All the data must be output exactly as given.

» Data excerpt
········
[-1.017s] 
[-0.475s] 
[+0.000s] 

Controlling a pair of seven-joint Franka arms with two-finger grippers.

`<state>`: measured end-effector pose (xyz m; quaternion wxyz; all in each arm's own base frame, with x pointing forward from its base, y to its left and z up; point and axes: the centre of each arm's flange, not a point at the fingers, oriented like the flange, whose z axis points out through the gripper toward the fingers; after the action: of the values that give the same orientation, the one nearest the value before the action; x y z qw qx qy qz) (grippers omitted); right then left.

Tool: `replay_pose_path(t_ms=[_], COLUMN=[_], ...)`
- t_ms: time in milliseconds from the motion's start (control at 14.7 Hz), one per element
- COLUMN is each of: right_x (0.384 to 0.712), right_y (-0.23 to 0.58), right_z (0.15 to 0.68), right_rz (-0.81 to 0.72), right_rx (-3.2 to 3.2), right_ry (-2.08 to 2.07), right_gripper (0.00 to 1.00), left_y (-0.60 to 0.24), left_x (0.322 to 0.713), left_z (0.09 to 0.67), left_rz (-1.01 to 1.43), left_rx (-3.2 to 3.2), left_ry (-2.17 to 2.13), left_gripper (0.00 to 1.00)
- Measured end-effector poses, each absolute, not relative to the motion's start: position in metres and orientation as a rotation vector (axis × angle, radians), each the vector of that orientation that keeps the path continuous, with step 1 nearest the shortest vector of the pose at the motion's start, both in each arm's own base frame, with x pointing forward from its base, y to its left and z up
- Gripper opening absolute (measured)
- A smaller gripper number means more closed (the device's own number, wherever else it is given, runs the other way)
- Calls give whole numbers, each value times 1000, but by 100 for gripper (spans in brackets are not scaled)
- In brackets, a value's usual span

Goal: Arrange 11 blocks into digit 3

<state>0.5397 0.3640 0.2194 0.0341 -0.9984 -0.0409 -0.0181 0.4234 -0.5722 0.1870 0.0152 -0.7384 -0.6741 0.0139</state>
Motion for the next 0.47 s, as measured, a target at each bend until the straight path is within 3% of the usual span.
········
» Reply
[-1.017s] 
[-0.475s] 
[+0.000s] 

Controlling a pair of seven-joint Franka arms with two-finger grippers.

`<state>`: measured end-effector pose (xyz m; quaternion wxyz; all in each arm's own base frame, with x pointing forward from its base, y to its left and z up; point and axes: the centre of each arm's flange, not a point at the fingers, oriented like the flange, whose z axis points out through the gripper toward the fingers; after the action: of the values that give the same orientation, the one nearest the value before the action; x y z qw qx qy qz) (grippers omitted); right then left.

Tool: `replay_pose_path(t_ms=[_], COLUMN=[_], ...)`
- t_ms: time in milliseconds from the motion's start (control at 14.7 Hz), one per element
- COLUMN is each of: right_x (0.384 to 0.712), right_y (-0.23 to 0.58), right_z (0.15 to 0.68), right_rz (-0.81 to 0.72), right_rx (-3.2 to 3.2), right_ry (-2.08 to 2.07), right_gripper (0.00 to 1.00), left_y (-0.60 to 0.24), left_x (0.322 to 0.713), left_z (0.09 to 0.67), left_rz (-1.01 to 1.43), left_rx (-3.2 to 3.2), left_ry (-2.17 to 2.13), left_gripper (0.00 to 1.00)
- Measured end-effector poses, each absolute, not relative to the motion's start: position in metres and orientation as a rotation vector (axis × angle, radians), each the vector of that orientation that keeps the path continuous, with step 1 nearest the shortest vector of the pose at the motion's start, both in each arm's own base frame, with x pointing forward from its base, y to its left and z up
- Gripper opening absolute (measured)
- A smaller gripper number means more closed (the device's own number, wherever else it is given, runs the other way)
- Calls give whole numbers, each value times 1000, but by 100 for gripper (spans in brackets are not scaled)
- In brackets, a value's usual span

Goal: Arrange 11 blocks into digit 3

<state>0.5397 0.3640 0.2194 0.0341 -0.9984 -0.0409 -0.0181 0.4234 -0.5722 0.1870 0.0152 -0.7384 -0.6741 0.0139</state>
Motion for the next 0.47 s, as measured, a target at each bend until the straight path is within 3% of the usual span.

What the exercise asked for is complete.